• _EXERCISE DESCRIPTION_
For the material that follows, list every line containing the word "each".

• _SOURCE DATA_
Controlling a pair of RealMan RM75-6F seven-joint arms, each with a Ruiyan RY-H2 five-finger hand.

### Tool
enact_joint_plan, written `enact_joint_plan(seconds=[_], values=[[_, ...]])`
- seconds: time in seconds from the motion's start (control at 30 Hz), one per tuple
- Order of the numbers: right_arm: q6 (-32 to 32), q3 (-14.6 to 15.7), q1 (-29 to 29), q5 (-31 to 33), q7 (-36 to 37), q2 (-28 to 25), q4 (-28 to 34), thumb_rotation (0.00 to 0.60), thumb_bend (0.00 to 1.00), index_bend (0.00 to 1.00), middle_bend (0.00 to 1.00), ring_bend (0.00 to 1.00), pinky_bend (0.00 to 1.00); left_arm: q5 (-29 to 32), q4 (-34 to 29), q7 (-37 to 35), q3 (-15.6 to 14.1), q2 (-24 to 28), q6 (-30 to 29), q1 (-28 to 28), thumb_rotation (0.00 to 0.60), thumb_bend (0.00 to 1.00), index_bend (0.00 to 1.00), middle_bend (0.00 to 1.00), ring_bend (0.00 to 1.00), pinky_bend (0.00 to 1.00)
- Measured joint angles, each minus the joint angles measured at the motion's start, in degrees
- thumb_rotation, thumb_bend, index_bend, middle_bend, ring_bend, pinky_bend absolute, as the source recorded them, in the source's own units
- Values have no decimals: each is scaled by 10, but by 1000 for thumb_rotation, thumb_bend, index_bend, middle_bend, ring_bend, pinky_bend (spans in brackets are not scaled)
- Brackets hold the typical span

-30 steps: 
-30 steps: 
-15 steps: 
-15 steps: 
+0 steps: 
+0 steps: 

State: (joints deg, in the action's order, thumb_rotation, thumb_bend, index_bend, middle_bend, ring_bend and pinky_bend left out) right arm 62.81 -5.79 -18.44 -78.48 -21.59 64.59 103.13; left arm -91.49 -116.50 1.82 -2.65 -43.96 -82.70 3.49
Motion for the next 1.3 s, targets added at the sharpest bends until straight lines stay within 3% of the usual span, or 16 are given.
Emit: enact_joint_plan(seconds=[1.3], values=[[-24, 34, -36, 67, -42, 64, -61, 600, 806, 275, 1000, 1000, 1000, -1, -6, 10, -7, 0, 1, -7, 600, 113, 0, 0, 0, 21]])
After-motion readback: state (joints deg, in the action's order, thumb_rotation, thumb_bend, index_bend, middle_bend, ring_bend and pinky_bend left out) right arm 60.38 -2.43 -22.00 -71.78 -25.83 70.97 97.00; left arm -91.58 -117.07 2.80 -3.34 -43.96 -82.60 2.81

• _TASK ANSWER_
Controlling a pair of RealMan RM75-6F seven-joint arms, each with a Ruiyan RY-H2 five-finger hand.
- Measured joint angles, each minus the joint angles measured at the motion's start, in degrees
- Values have no decimals: each is scaled by 10, but by 1000 for thumb_rotation, thumb_bend, index_bend, middle_bend, ring_bend, pinky_bend (spans in brackets are not scaled)

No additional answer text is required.